*** Opening DATA FOR THIS TASK ***

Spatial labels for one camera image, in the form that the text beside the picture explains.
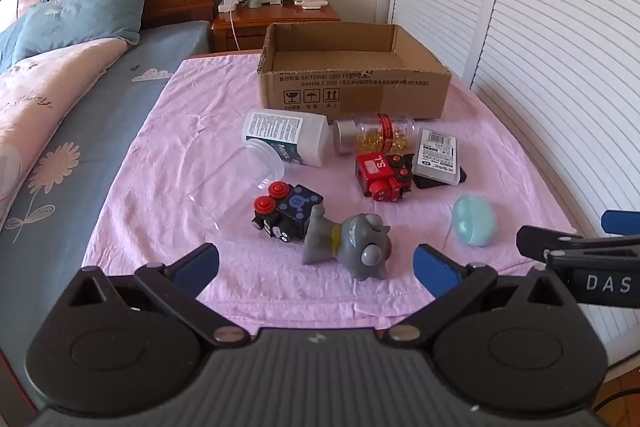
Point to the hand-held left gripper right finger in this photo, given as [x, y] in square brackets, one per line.
[435, 269]

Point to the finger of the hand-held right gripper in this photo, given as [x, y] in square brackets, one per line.
[537, 241]
[620, 221]

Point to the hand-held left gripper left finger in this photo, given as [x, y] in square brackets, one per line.
[197, 268]

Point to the teal egg-shaped case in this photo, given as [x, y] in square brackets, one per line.
[475, 222]

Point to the grey squeeze toy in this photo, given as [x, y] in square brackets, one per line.
[350, 242]

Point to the black toy train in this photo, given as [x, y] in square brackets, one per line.
[295, 212]

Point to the clear pack with white label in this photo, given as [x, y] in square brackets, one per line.
[437, 154]

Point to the white plastic bottle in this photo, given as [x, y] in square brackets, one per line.
[290, 137]

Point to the brown cardboard box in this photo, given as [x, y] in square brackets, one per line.
[350, 77]

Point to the black remote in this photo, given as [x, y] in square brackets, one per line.
[460, 177]

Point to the red toy train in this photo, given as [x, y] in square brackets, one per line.
[380, 174]

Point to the pink cloth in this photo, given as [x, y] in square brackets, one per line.
[190, 127]

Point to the clear pill bottle silver cap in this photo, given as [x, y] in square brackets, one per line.
[372, 134]

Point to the blue floral bed sheet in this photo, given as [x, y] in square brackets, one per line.
[90, 127]

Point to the white louvered closet doors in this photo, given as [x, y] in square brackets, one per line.
[550, 7]

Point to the pink floral pillow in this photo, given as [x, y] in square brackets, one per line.
[45, 92]

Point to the wooden nightstand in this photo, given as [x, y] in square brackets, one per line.
[250, 24]

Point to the blue pillow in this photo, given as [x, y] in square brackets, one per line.
[85, 14]

*** Closing DATA FOR THIS TASK ***

EXERCISE BRIEF: Write out every record above exactly as it stands, but leave out the pictures.

ANSWER FOR THE TASK:
Spatial labels for one camera image, in the form that the text beside the picture explains.
Point to the hand-held left gripper right finger in this photo, given as [x, y] in square brackets, one per line.
[435, 269]

Point to the finger of the hand-held right gripper in this photo, given as [x, y] in square brackets, one per line.
[537, 241]
[620, 221]

Point to the hand-held left gripper left finger in this photo, given as [x, y] in square brackets, one per line.
[197, 268]

Point to the teal egg-shaped case in this photo, given as [x, y] in square brackets, one per line.
[475, 222]

Point to the grey squeeze toy in this photo, given as [x, y] in square brackets, one per line.
[350, 242]

Point to the black toy train in this photo, given as [x, y] in square brackets, one per line.
[295, 212]

Point to the clear pack with white label in this photo, given as [x, y] in square brackets, one per line.
[437, 154]

Point to the white plastic bottle in this photo, given as [x, y] in square brackets, one per line.
[290, 137]

Point to the brown cardboard box in this photo, given as [x, y] in square brackets, one per line.
[350, 77]

Point to the black remote in this photo, given as [x, y] in square brackets, one per line.
[460, 177]

Point to the red toy train in this photo, given as [x, y] in square brackets, one per line.
[380, 174]

Point to the pink cloth in this photo, given as [x, y] in square brackets, one per line.
[190, 127]

Point to the clear pill bottle silver cap in this photo, given as [x, y] in square brackets, one per line.
[372, 134]

Point to the blue floral bed sheet in this photo, given as [x, y] in square brackets, one per line.
[90, 127]

Point to the white louvered closet doors in this photo, given as [x, y] in square brackets, one per line.
[550, 7]

Point to the pink floral pillow in this photo, given as [x, y] in square brackets, one per line.
[45, 92]

Point to the wooden nightstand in this photo, given as [x, y] in square brackets, one per line.
[250, 24]

Point to the blue pillow in this photo, given as [x, y] in square brackets, one per line.
[85, 14]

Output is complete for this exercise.